Pero cuando Tanja le preguntó a Zaitsev qué había hecho Drizen para merecer la muerte, su única respuesta fue: «No pongas en duda las razones del partido».
Por lo tanto, Tanja hizo lo que le habían enseñado: lo degolló en un callejón. Ella no lo había sabido en aquel momento, pero había sido la última prueba a que la sometían. Al día siguiente, Zaitsev le comunicó que ya estaba preparada para trabajar en Estados Unidos.
Le asignaron una familia anfitriona de compatriotas rusos que el partido había enviado a Estados Unidos veinte años antes. Se hacían pasar por israelíes que habían decidido trasladarse allí e iniciar una nueva vida. Poco después de su llegada, la pareja tuvo una niña. La llamaron Nava.
Nava llevó una vida absolutamente normal hasta el 7 de mayo de 1987, cuando desapareció misteriosamente. Denis y Tatiana Gromov —conocidos como Reuben y Leah Vaner— estaban desesperados. Poco dispuestos a entrar en contacto con la policía por miedo a llamar la atención sobre ellos mismos, Denis Gromov pidió ayuda a su controlador en el KGB. Zaitsev le dijo que emplearía todos sus recursos para encontrar a la muchacha. Pero mientras tanto, ¿podían hacerle un favor?
Preocupados por la seguridad de su hija, los Vaner le hicieron el favor. Abandonaron su pequeño suburbio de Ohio para ir a otro de Boston, y dejaron atrás la vida que se habían forjado. Un mes más tarde, se enteraron de que su hija se encontraba sana y salva en Rusia y que no tendría ningún problema siempre que ellos «adoptaran» a Tanja. Al día siguiente, Tanja se presentó en casa de los Vaner. Fue entonces cuando Tanja Kristina Aleksandrov dejó de existir y nació la nueva Nava Vaner.
Los Vaner cumplieron con su parte del compromiso. Dejaron que la hija adoptada viviera en su casa mientras le enseñaban a ser norteamericana. Pasado el verano, la nueva Nava fue al instituto. Cuando llegó el momento de solicitar el ingreso en una universidad, a Nava le fue muy bien, porque la aceptaron en seis universidades del país a la vez. Zaitsev consideró que la más conveniente para ella era la de California por ser la «más americana». Cuatro años más tarde se licenció con matrícula de honor en ruso y en estudios árabes.

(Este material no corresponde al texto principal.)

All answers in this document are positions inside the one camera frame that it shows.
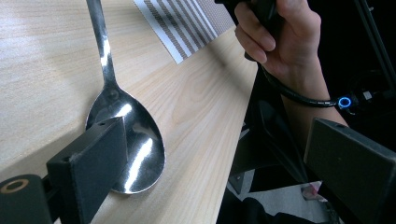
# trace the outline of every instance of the wooden surface
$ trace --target wooden surface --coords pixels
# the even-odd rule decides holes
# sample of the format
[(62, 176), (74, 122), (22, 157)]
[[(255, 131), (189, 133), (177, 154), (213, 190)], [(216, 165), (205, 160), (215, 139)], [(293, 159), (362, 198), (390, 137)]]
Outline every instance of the wooden surface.
[[(257, 65), (233, 28), (176, 65), (133, 1), (103, 7), (117, 81), (156, 120), (167, 161), (151, 189), (110, 192), (93, 223), (215, 223)], [(86, 2), (1, 1), (0, 71), (0, 181), (44, 176), (103, 85)]]

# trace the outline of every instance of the metal spoon
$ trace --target metal spoon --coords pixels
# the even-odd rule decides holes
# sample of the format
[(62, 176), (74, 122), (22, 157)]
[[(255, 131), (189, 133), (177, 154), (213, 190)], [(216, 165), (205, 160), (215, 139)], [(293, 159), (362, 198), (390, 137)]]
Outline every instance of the metal spoon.
[(116, 82), (100, 0), (87, 0), (87, 4), (99, 48), (105, 85), (91, 107), (86, 129), (105, 119), (123, 117), (128, 162), (112, 190), (126, 194), (137, 193), (150, 188), (163, 172), (163, 139), (147, 109), (123, 91)]

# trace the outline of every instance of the black cable
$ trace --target black cable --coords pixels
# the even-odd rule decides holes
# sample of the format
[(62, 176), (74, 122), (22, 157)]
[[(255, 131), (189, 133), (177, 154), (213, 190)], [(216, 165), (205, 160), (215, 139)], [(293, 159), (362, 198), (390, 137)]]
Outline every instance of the black cable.
[(297, 102), (302, 105), (309, 105), (313, 107), (332, 107), (337, 105), (336, 100), (329, 100), (329, 101), (321, 101), (321, 100), (314, 100), (307, 97), (300, 95), (299, 93), (293, 91), (289, 87), (285, 86), (281, 83), (276, 77), (269, 74), (264, 67), (262, 66), (262, 71), (264, 72), (265, 77), (267, 78), (268, 82), (279, 91), (280, 94), (288, 97), (294, 102)]

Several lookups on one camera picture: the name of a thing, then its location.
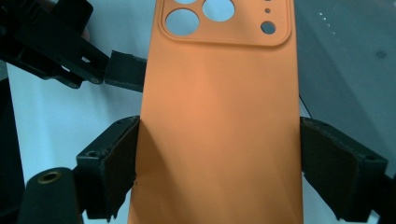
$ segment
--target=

Cuando la Agencia Central de Inteligencia recibió su solicitud, se mostraron entusiasmados. Después de una profunda investigación de sus antecedentes, incluidas entrevistas con sus amigos del instituto y de la universidad, además de a los padres y vecinos, le ofrecieron participar en el programa de formación de su cuerpo de élite: el servicio clandestino.
Después de todo, Nava era la candidata perfecta.
Durante los dos años siguientes, Nava participó en un programa de entrenamiento intensivo. A pesar de los esfuerzos de sus compañeros por destacar en las técnicas de combate, manejo de las armas y estudios de las culturas extranjeras, la joven descolló sobre todos ellos. Los instructores de Langley nunca habían encontrado a nadie dotado con tanto talento «natural». Así, por segunda vez en su vida, fue seleccionada para matar por su país.